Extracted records
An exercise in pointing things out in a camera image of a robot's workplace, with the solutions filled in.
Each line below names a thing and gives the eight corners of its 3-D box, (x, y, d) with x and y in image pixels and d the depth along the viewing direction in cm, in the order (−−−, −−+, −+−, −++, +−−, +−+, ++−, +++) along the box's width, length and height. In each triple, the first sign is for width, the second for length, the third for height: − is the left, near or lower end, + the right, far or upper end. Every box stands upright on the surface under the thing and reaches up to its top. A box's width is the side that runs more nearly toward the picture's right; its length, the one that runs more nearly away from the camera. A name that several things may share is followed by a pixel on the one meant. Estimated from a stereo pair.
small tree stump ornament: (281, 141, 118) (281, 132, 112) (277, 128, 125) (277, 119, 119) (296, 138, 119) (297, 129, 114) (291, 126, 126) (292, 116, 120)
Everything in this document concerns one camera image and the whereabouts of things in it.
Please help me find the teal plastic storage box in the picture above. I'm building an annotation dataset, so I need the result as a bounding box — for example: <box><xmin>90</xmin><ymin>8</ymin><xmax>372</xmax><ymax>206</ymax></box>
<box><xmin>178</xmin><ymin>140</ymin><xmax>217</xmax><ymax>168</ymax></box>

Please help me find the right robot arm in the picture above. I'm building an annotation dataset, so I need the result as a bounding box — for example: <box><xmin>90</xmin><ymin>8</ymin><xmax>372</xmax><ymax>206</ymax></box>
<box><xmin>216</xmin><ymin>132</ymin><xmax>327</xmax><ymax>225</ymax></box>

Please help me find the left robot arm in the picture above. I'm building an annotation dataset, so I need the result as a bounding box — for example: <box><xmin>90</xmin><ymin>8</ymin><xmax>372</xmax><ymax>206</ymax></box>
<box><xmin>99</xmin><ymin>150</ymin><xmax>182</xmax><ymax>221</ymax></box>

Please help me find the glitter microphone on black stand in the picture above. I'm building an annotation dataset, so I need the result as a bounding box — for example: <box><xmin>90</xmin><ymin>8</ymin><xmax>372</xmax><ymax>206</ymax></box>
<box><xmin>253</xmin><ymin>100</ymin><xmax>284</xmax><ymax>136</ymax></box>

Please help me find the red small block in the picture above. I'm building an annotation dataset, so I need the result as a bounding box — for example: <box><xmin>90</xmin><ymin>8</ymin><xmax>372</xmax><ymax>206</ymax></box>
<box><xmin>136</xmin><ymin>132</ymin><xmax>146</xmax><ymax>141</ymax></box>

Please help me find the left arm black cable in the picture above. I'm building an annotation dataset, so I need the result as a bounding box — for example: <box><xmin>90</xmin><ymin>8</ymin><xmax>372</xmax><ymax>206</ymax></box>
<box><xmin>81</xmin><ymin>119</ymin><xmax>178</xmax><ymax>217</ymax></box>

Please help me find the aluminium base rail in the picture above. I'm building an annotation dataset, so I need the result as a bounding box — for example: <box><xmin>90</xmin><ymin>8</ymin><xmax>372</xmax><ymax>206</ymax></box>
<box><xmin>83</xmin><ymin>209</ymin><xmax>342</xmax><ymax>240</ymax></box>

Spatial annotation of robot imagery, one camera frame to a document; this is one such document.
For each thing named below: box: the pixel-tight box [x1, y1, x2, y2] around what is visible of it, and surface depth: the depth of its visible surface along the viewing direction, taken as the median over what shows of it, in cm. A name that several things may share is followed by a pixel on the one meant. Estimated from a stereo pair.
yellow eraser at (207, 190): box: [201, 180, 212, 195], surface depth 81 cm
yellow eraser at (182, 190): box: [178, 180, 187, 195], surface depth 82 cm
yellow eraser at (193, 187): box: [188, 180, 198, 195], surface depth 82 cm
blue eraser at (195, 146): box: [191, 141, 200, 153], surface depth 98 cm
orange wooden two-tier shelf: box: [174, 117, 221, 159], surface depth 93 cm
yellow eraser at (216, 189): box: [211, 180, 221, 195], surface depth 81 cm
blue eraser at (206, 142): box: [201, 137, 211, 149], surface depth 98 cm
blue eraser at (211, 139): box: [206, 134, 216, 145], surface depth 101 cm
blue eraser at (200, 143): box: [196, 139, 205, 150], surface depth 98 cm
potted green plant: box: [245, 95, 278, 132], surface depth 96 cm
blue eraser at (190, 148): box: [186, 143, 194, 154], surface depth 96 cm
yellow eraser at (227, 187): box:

§ Exercise: Set down only the lines above that fall between the line holding "small tree stump" and the line holding "Please help me find the left robot", inclusive, keeping each exact.

§ Worked solution:
small tree stump ornament: (281, 141, 118) (281, 132, 112) (277, 128, 125) (277, 119, 119) (296, 138, 119) (297, 129, 114) (291, 126, 126) (292, 116, 120)
Everything in this document concerns one camera image and the whereabouts of things in it.
Please help me find the teal plastic storage box in the picture above. I'm building an annotation dataset, so I need the result as a bounding box — for example: <box><xmin>90</xmin><ymin>8</ymin><xmax>372</xmax><ymax>206</ymax></box>
<box><xmin>178</xmin><ymin>140</ymin><xmax>217</xmax><ymax>168</ymax></box>

Please help me find the right robot arm in the picture above. I'm building an annotation dataset, so I need the result as a bounding box — for example: <box><xmin>90</xmin><ymin>8</ymin><xmax>372</xmax><ymax>206</ymax></box>
<box><xmin>216</xmin><ymin>132</ymin><xmax>327</xmax><ymax>225</ymax></box>

Please help me find the left robot arm in the picture above. I'm building an annotation dataset, so I need the result as a bounding box — for example: <box><xmin>90</xmin><ymin>8</ymin><xmax>372</xmax><ymax>206</ymax></box>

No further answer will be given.